Since the pandemic, film festivals have struggled in a landscape where fewer films receive theatrical distribution and streamers have scaled back the
Since the pandemic, film festivals have struggled in a landscape where fewer films receive theatrical distribution and streamers have scaled back their spending on acquisitions. In 2021, Tribeca chose to move its festival from April to June—helping distance the event from both Sundance, where so many independent films premiere, and Cannes, the industry’s preeminent auteur-driven festival.
This year, Tribeca differentiates itself by offering one of the most hearty documentary slates of any festival. With 59 feature documentaries premiering at the festival, including six HBO documentary premieres alone, Tribeca is proving to be a critical home for the genre. The timing feels particularly significant given A24’s recent announcement that it would be closing its documentary division. “The documentary community is so heavily represented in New York,” says festival director and SVP of programming Cara Cusumano. “It helps to be the hometown festival for a lot of these great filmmakers.” The festival received over 13,000 submissions this year, with attendance estimated at around 150,000, making it “the largest film festival in North America,” according to Cusumano.

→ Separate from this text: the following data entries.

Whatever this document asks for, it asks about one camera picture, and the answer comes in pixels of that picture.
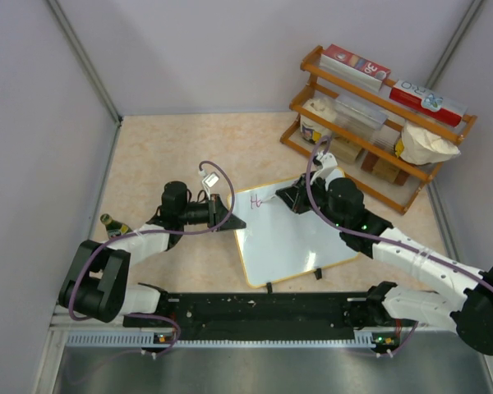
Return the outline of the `yellow framed whiteboard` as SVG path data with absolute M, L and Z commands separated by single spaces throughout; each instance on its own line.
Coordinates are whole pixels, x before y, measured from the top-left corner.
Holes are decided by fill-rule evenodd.
M 251 288 L 350 262 L 359 255 L 315 213 L 293 213 L 279 198 L 261 203 L 296 180 L 294 176 L 238 190 L 227 198 L 233 214 L 246 223 L 234 233 Z

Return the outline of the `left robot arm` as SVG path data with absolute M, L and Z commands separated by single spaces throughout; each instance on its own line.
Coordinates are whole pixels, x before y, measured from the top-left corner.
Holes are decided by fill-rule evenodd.
M 138 313 L 150 324 L 165 323 L 168 303 L 161 290 L 151 285 L 129 286 L 130 267 L 172 249 L 188 225 L 205 224 L 210 231 L 235 231 L 247 224 L 231 213 L 218 194 L 190 201 L 191 192 L 181 181 L 170 181 L 161 195 L 161 205 L 140 229 L 105 243 L 80 243 L 58 294 L 58 304 L 80 319 L 104 323 L 117 316 Z

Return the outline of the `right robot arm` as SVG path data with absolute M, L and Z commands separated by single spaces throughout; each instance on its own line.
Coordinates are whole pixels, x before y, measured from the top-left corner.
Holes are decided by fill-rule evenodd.
M 367 315 L 376 324 L 409 319 L 454 332 L 469 347 L 493 355 L 493 267 L 482 270 L 436 253 L 365 207 L 363 193 L 344 177 L 308 184 L 300 176 L 276 197 L 296 214 L 312 211 L 334 226 L 350 249 L 388 263 L 429 291 L 382 282 L 367 292 Z

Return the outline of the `white marker purple cap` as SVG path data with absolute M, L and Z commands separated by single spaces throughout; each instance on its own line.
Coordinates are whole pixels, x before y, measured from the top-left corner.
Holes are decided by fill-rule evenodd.
M 269 196 L 269 197 L 267 197 L 267 198 L 263 199 L 263 200 L 261 201 L 261 203 L 262 203 L 262 204 L 267 204 L 267 203 L 269 203 L 270 201 L 272 201 L 272 200 L 274 200 L 274 199 L 277 199 L 277 195 L 271 195 L 271 196 Z

Many of the docs premiering at the festival center on stories of identity and resilience. Just Kids, a documentary about the bans on gender-affirming care for children in states such as South Carolina and Texas, follows three families with trans children struggling to live their original lives in a hyper-political climate, while the government issues increasingly restrictive measures for their healthcare. “These kids are being used as political pawns,” says director Gianna Toboni. “I wanted to remind people from the very beginning that these are just kids. These kids deserve to have a childhood and deserve their innocence for as long as any other kid. And that’s not what’s happening.”
The children in the documentary are notably apolitical—something Toboni intentionally sought out when choosing her subjects. “None of these characters are activists. None of them are coastal elites with an agenda,” she says. “These are just real Americans trying to live their lives.” The documentary is seeking distribution, which could prove challenging given the current administration’s polarizing stance on this issue.
Feminist icons get a focus at this year’s festival, with documentaries centered on Gloria Steinem, Barbara Walters, and Allyson Felix. HBO’s Dear Ms.: A Revolution in Print, which will air this summer, chronicles the creation of Steinem’s Ms. magazine, launched in 1972. The documentary takes a challenging look at the topics the magazine covered, from abortion to pornography, and questions how the publication dealt with race in the feminist movement. It interviews almost all the former editors of Ms., who are candid about what they got right and wrong. After watching the doc, Steinem “learned that the influence of our small group at Ms. magazine would be far greater than we knew at the time,” she says.
Tell Me Everything chronicles the career of Barbara Walters. From the moment she started at NBC News at age 24, Walters was a force to be reckoned with. The documentary covers considerable ground in an hour and a half and even manages to have Walters narrate it posthumously by splicing together audio from ancient interviews. “She is this feminist icon,” says director Jackie Jesko. “But at the same time, she’s not Gloria Steinem, right? She says it herself: She wasn’t doing this for all women. I appreciate that honesty. She wasn’t doing it for all women, but that doesn’t negate the fact that she did shatter every possible glass ceiling.” The documentary illustrates just how challenging Walters fought to be taken seriously, despite being wildly successful and tenacious. The film premieres on Hulu on June 23.
Emmy-winning duo Perri Peltz and Matthew O’Neill are coming to the festival with their documentary She Runs The World, centered on the most decorated track and field athlete of all time, Allyson Felix. Felix made headlines when she revealed that Nike was trying to cut her endorsement deal by 70%, shortly after she announced her pregnancy. Felix was able to get Nike to walk back those cuts—but only for her. Instead of taking the deal, she decided to go public, revealing the unequal way male and female athletes are treated when they become parents. Her op-ed in The New York Times exposed a major issue within the sports industry regarding maternal protections. Felix’s story resonates with many working women, including director Peltz. “Back when I was getting pregnant, I was constantly trying to keep it a secret because you don’t want people to penalize you. In my case, I was in the news business, and you didn’t want to be cut out of doing certain stories or being sidelined in some way,” says Peltz. The documentary counts Tory Burch and Tonya Lewis Lee as producers.